Penitenza, poter fare penitenza, è il dono della grazia. E devo dire che noi cristiani, anche negli ultimi tempi, abbiamo spesso evitato la parola penitenza, ci appariva troppo dura. Adesso, sotto gli attacchi del mondo che ci parlano dei nostri peccati, vediamo che poter fare penitenza è grazia. E vediamo che è necessario far penitenza, cioè riconoscere quanto è sbagliato nella nostra vita, aprirsi al perdono, prepararsi al perdono, lasciarsi trasformare. Il dolore della penitenza, cioè della purificazione, della trasformazione, questo dolore è grazia, perché è rinnovamento, è opera della misericordia divina. E così queste due cose che dice san Pietro – penitenza e perdono – corrispondono all'inizio della predicazione di Gesù: "metanoeite", cioè convertitevi (cfr. Marco 1, 15). Quindi questo è il punto fondamentale: la "metanoia" non è una cosa privata, che parrebbe sostituita dalla grazia, ma la "metanoia" è l'arrivo della grazia che ci trasforma.
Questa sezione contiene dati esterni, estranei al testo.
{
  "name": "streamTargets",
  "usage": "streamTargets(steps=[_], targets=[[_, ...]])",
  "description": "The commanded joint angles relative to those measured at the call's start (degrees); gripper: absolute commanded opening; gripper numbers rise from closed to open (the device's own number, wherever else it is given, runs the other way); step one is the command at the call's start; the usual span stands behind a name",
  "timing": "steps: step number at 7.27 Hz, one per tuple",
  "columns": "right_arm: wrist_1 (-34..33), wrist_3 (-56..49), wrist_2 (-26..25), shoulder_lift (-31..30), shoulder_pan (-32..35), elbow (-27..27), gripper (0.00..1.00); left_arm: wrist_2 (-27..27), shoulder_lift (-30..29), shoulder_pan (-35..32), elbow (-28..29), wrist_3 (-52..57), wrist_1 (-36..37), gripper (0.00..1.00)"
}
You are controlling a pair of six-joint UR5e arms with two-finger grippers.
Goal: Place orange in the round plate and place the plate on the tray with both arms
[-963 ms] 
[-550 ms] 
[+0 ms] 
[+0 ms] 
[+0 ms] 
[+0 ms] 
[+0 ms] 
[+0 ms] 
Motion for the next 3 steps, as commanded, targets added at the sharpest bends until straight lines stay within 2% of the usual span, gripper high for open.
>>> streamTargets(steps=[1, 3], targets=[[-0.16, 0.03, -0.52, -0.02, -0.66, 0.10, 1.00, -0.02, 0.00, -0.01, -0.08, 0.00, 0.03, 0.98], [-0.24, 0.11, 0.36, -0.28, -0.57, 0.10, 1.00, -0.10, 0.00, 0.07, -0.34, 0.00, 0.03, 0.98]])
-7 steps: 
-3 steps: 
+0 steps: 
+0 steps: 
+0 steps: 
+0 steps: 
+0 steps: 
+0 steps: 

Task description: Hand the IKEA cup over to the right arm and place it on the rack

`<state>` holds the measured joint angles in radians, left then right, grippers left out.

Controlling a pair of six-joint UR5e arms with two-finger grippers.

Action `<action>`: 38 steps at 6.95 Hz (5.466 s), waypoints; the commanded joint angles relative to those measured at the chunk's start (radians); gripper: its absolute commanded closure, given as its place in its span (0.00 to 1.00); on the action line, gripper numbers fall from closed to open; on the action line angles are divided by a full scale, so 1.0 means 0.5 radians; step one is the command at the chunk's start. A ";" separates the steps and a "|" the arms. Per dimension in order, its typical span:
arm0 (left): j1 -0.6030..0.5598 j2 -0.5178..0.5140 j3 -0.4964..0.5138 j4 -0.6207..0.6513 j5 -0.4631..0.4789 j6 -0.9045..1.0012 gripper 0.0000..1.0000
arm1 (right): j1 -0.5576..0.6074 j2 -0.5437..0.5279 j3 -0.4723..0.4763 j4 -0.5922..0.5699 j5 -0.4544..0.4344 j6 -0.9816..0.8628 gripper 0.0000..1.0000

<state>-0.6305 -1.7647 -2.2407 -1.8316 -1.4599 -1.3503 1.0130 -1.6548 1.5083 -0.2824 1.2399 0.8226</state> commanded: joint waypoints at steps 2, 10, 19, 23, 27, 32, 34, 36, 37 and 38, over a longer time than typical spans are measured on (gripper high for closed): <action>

E infine una parola del Vangelo, dove ci viene detto che chi crede avrà la vita eterna (cfr. Giovanni 3, 36). Nella fede, in questo "trasformarsi" che la penitenza dona, in questa conversione, in questa nuova strada del vivere, arriviamo alla vita, alla vera vita. E qui mi vengono in mente due altri testi. Nella "Preghiera sacerdotale" il Signore dice: questa è la vita, conoscere te e il tuo consacrato (cfr. Giovanni 17, 3). Conoscere l'essenziale, conoscere la Persona decisiva, conoscere Dio e il suo Inviato è vita, vita e conoscenza, conoscenza di realtà che sono la vita. E l'altro testo è la risposta del Signore ai sadducei circa la risurrezione, dove, dai libri di Mosè, il Signore prova il fatto della risurrezione dicendo: Dio è il Dio di Abramo, di Isacco, di Giacobbe (cfr. Matteo 22, 31-32; Marco 12, 26-27; Luca 20, 37-38). Dio non è Dio dei morti. Se Dio è Dio di questi, sono vivi. Chi è scritto nel nome di Dio partecipa alla vita di Dio, vive. E così credere è essere iscritti nel nome di Dio. E così siamo vivi. Chi appartiene al nome di Dio non è un morto, appartiene al Dio vivente. In questo senso dovremmo capire il dinamismo della fede, che è un iscrivere il nostro nome nel nome di Dio e così un entrare nella vita.
Preghiamo il Signore perché questo succeda e realmente, con la nostra vita, conosciamo Dio, perché il nostro nome entri nel nome di Dio e la nostra esistenza diventi vera vita: vita eterna, amore e verità.